D’après moi, la chose la plus importante est d’établir une relation avec les enfants. De toute évidence, le rôle de soignante ou de professionnelle quelconque est différent de celui de parent ou de grand-parent, mais les relations font partie tellement intégrante de la croissance que ces relations sont importantes. L’un des aspects de ce concept est la reconnaissance du fait que les enfants sont uniques. Donc, ce qui convient à un enfant ne conviendra pas nécessairement à un autre enfant, et une caractéristique importante d’une bonne soignante est sa capacité de reconnaître le besoin de répondre à chaque enfant de façon individuelle. Par répondre, nous parlons à la fois de répondre à ses besoins, et à ce qui rend cet enfant intéressant. Nous devons pouvoir nous amuser avec les enfants et même lorsque nous enseignons ou disciplinons ou nous participons à d’autres tâches, nous devons néanmoins apporter de la bonne humeur et du plaisir, parce qu’il s’agit d’éléments importants.
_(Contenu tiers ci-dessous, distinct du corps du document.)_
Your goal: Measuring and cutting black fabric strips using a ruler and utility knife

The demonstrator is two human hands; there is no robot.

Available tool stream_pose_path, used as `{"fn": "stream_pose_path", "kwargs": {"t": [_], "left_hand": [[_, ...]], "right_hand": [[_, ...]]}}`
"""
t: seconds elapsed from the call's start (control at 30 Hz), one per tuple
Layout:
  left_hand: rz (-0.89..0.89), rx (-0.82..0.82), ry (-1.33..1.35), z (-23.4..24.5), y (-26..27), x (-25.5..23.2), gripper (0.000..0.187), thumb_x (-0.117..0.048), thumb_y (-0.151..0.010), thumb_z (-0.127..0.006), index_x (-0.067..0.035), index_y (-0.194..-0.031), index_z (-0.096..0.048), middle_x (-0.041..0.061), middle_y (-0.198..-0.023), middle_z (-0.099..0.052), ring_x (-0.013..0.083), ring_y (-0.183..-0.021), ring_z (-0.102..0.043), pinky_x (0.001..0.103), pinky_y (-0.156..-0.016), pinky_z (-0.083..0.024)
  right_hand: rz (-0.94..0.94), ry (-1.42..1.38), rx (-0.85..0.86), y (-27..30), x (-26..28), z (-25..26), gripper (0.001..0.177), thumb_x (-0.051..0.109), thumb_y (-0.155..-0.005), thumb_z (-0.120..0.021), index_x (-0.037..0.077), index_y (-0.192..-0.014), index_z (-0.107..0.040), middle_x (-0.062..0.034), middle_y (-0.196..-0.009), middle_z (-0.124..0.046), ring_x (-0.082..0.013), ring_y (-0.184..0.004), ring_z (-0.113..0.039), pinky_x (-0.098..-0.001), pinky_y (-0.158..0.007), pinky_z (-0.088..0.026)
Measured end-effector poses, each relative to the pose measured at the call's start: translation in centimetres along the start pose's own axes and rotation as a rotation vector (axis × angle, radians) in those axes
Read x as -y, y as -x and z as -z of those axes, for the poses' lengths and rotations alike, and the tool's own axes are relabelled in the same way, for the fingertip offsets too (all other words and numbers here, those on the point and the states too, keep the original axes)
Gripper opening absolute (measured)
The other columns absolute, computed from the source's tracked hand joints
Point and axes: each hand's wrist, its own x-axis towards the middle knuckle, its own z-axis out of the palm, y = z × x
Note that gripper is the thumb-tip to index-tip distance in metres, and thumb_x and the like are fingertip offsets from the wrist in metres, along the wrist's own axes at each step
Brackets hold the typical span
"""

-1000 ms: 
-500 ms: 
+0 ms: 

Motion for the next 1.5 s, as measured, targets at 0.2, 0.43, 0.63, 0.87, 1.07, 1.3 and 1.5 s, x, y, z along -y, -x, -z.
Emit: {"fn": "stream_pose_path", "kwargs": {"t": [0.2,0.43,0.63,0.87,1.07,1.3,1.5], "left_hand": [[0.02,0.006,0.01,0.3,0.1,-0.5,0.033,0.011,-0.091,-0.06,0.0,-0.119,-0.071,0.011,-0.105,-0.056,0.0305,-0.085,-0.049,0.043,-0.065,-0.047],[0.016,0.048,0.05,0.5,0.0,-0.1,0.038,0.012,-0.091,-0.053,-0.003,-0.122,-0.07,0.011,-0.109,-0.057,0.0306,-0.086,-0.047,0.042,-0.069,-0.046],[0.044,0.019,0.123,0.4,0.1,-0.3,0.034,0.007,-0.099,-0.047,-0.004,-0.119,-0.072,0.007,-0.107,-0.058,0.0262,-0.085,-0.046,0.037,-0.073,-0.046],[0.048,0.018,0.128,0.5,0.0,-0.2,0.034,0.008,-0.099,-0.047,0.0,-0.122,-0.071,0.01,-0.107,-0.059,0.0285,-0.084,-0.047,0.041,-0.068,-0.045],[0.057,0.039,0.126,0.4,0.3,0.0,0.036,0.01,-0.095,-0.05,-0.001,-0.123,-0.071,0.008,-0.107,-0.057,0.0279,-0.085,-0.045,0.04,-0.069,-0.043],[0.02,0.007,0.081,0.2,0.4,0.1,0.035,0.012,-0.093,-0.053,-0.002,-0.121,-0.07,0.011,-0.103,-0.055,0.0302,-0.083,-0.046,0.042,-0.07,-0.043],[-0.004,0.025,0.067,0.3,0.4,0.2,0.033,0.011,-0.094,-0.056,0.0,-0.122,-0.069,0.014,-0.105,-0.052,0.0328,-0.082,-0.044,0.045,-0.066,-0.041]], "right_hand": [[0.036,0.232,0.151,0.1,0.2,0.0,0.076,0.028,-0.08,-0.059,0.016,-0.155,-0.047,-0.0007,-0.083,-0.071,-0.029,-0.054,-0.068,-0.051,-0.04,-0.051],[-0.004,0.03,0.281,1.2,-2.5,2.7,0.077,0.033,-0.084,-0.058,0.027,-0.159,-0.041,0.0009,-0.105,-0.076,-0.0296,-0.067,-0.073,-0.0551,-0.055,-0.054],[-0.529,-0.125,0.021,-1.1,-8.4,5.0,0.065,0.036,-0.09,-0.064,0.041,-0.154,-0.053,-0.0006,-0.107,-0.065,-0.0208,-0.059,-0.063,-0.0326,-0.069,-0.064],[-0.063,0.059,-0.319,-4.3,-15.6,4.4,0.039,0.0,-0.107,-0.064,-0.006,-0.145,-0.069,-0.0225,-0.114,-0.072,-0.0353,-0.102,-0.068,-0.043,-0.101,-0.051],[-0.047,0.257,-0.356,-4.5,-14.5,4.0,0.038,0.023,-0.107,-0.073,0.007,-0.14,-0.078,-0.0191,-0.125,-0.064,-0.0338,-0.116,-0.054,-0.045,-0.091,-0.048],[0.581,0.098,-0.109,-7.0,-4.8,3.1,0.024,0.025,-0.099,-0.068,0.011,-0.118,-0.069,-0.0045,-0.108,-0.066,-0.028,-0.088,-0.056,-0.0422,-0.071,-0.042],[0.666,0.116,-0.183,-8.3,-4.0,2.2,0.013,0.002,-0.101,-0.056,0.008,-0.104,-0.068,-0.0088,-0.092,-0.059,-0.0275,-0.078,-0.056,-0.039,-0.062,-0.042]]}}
Et nous devons reconnaître que l’idée que les expériences empiètent sur un enfant passif ne représente tout simplement pas le processus d’apprentissage. Même les nourrissons apprennent de leurs expériences. Ils pensent à ce qui leur arrive, ils tirent leurs propres conclusions. Ainsi, il faut s’éloigner de l’idée que nous devons stimuler les enfants et plutôt adopter l’idée que les enfants sont des partenaires actifs dans cet apprentissage. Et notre travail, pour ainsi dire, est de faire ressortir cet apprentissage, de le rendre amusant, d’éveiller leur curiosité. Et nous devons reconnaître que les enfants qui posent des questions maladroites sont en situation d’apprentissage. Et nous devons être capables de réagir à cela. Ce que nous voulons éviter, c’est un enfant tout simplement docile. Nous voulons un enfant bien élevé, bien sûr, mais nous voulons aussi un enfant provocateur.